------ Listed records ------

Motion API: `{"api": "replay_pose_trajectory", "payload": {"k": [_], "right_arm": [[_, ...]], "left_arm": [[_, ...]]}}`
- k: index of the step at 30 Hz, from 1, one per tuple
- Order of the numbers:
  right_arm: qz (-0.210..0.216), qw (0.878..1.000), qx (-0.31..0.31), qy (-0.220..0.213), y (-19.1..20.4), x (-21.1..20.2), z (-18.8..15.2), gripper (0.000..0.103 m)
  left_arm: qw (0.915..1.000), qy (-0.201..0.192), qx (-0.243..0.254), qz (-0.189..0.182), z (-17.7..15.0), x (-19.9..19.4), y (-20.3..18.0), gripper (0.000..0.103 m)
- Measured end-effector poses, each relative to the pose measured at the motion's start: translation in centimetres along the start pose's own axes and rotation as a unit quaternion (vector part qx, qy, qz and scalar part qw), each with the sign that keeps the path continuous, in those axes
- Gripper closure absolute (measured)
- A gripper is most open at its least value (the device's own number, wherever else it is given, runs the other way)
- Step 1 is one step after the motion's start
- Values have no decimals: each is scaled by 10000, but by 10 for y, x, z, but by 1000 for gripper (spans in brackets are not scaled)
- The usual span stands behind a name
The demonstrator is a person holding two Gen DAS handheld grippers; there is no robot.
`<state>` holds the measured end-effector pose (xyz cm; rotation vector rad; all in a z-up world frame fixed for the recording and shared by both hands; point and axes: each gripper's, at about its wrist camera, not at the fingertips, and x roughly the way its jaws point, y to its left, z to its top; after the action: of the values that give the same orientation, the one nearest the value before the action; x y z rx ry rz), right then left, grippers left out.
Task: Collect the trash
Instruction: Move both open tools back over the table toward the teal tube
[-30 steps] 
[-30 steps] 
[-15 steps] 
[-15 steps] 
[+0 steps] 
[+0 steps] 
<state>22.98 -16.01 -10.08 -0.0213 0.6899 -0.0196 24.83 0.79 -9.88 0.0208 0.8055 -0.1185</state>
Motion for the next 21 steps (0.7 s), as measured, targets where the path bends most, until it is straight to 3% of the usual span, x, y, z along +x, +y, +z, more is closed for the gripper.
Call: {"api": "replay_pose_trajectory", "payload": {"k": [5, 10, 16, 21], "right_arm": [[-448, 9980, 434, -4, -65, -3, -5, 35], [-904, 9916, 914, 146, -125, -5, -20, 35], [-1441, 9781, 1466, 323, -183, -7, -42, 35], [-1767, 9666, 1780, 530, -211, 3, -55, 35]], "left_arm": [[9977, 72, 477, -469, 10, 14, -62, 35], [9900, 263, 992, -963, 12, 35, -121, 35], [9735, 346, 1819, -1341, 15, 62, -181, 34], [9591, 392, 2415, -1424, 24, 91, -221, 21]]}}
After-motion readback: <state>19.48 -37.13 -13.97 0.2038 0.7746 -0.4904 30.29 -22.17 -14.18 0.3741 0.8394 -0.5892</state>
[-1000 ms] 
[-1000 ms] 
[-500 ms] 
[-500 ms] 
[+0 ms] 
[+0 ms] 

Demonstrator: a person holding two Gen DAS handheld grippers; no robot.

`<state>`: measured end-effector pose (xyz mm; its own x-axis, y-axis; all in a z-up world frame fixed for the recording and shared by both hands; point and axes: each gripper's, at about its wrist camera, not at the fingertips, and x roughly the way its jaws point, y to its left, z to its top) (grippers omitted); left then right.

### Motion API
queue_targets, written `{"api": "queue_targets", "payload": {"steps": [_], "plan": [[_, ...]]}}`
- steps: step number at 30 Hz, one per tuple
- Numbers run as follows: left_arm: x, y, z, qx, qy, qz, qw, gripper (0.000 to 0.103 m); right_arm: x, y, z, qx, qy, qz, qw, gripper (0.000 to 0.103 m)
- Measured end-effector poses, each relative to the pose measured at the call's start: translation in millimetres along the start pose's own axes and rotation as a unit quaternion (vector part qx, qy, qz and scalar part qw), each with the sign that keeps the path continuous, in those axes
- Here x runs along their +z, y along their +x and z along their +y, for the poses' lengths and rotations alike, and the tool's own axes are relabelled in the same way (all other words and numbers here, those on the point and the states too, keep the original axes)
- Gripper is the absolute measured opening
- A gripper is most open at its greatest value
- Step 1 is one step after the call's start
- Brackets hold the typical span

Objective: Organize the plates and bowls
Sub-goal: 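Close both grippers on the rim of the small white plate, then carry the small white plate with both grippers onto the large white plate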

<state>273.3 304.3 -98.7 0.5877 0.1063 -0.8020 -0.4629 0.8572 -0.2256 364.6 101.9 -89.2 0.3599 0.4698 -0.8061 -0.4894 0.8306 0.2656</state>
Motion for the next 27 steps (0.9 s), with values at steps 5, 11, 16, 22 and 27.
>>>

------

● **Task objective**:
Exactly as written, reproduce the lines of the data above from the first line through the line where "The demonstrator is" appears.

● **Solution to the problem**:
Motion API: `{"api": "replay_pose_trajectory", "payload": {"k": [_], "right_arm": [[_, ...]], "left_arm": [[_, ...]]}}`
- k: index of the step at 30 Hz, from 1, one per tuple
- Order of the numbers:
  right_arm: qz (-0.210..0.216), qw (0.878..1.000), qx (-0.31..0.31), qy (-0.220..0.213), y (-19.1..20.4), x (-21.1..20.2), z (-18.8..15.2), gripper (0.000..0.103 m)
  left_arm: qw (0.915..1.000), qy (-0.201..0.192), qx (-0.243..0.254), qz (-0.189..0.182), z (-17.7..15.0), x (-19.9..19.4), y (-20.3..18.0), gripper (0.000..0.103 m)
- Measured end-effector poses, each relative to the pose measured at the motion's start: translation in centimetres along the start pose's own axes and rotation as a unit quaternion (vector part qx, qy, qz and scalar part qw), each with the sign that keeps the path continuous, in those axes
- Gripper closure absolute (measured)
- A gripper is most open at its least value (the device's own number, wherever else it is given, runs the other way)
- Step 1 is one step after the motion's start
- Values have no decimals: each is scaled by 10000, but by 10 for y, x, z, but by 1000 for gripper (spans in brackets are not scaled)
- The usual span stands behind a name
The demonstrator is a person holding two Gen DAS handheld grippers; there is no robot.

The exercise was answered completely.